Farklı bakış açılarını ve yüksek enerjili insanları çok seviyorum.
Bu günkü konuğum kitabının Genel Yayın Yönetmenliğini yaptığım Burcu Adal Köse. İnanılmaz güzel enerjisi olan güzel insanlardan biri. İlk eseri Aynadaki Ben ile ilk tanışanlardan biriyim. Kitabın yayına hazırlanmak için bana gelmesi kesinlikle bir tesadüf değildi, olamaz. O gün pek çok aydınlanma yaşadım hayatımda.
Haydi gelin Burcu Adal Köse'yi ve Aynadaki Ben'i yakından tanıyalım.

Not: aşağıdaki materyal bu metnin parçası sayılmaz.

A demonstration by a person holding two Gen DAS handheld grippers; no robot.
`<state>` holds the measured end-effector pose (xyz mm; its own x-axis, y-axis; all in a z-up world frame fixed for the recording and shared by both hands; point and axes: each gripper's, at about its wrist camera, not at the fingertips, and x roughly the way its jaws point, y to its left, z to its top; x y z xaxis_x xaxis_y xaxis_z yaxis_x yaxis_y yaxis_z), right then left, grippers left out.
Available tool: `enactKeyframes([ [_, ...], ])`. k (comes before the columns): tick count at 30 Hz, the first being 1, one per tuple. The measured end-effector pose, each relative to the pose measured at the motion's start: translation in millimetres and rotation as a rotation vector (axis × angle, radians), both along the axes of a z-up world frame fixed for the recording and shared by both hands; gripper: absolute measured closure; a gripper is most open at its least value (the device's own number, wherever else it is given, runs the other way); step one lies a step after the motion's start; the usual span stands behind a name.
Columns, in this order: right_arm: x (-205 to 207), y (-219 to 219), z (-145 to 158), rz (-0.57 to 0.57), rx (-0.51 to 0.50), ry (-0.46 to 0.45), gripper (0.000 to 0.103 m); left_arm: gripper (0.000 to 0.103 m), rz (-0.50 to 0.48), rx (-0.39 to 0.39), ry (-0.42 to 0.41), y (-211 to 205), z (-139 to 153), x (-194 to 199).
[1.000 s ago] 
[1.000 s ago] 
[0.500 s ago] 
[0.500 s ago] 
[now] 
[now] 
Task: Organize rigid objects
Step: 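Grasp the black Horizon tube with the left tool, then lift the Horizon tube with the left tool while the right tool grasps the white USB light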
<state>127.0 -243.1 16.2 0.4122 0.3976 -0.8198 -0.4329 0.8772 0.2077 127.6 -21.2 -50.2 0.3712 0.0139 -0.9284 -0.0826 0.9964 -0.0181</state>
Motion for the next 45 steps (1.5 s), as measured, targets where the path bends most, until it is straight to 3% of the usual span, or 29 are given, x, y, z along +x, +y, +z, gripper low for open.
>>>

Çok yönlüçok enerjik bir kişiliğiniz olduğunu biliyorum. Sizinle
çalışmak hem çok keyifli hem de çok öğretici oldu şahsım adına lütfen
okurlarımız için kendinizi tanıtır mısınız?
Öncelikle çok teşekkür ederim. Sizde öylesiniz. Her şey çok
karşılıklı. Biz bir yansımayız zaten. Sizinle de çalışmak çok keyifliydi. Ben
aslında oyuncuyum. Tiyatro ve dizi oyunculuğu yaptım. Yaratıcı drama dersleri
verdim, çocuk tiyatro severlere. Ancak şu ben kimim sorusunu hep sordum. Maharaj’ın,
maharshi’nin yada osho gibi değerli guruların sorduğu ve cevaplandırabildikleri
gibi ben de bu sorunun cevabını aradım hep. Araştırdım. Okudum. Ve uygulama
çalışmalarına ağırlık verdim. Kişinin kendini tanıması ve bilmesi yolunda en
önemli soru ben kimimdi. Ve Aynadaki Ben böyle çıktı.
Her çıkan yeni kitabı bir doğum olarak görüyorum ben, sizde kitap yazma
fikri nasıl doğdu? Kitabınızın doğum vaktinin geldiğini nasıl anladınız? Yazma
süreciniz sancılı oldu mu?
Biraz evvel ilk soruda değindiğim gibi “ben kimim”in
cevabını arıyordum. Düşünen beyinlerdik. Zamanında düşünüyorum o halde varımla
yola çıkan insanoğlu düşüncelerini fark ettikçe derinleşiyor ve daha da
ehlileşiyordu. Şimdi artık Descartes devri bitti. Sartre devri başladı. Hissedişlere
yönelmeliydik. Düşünce yorucuydu. Kalbe yönelmeliydik. Ve sabah sayfaları diye
nitelendirdiğim günlük notlarımdan esinlenerek bu kitabı yazdım. Kendimle
konuşurken yazdığım şeylerdi bunlar. Zaten çok kısa bir süreci yok. 2008 den
beri hep not alırdım. Sonrasında en önemli gördüğüm anekdotları dile getirdim.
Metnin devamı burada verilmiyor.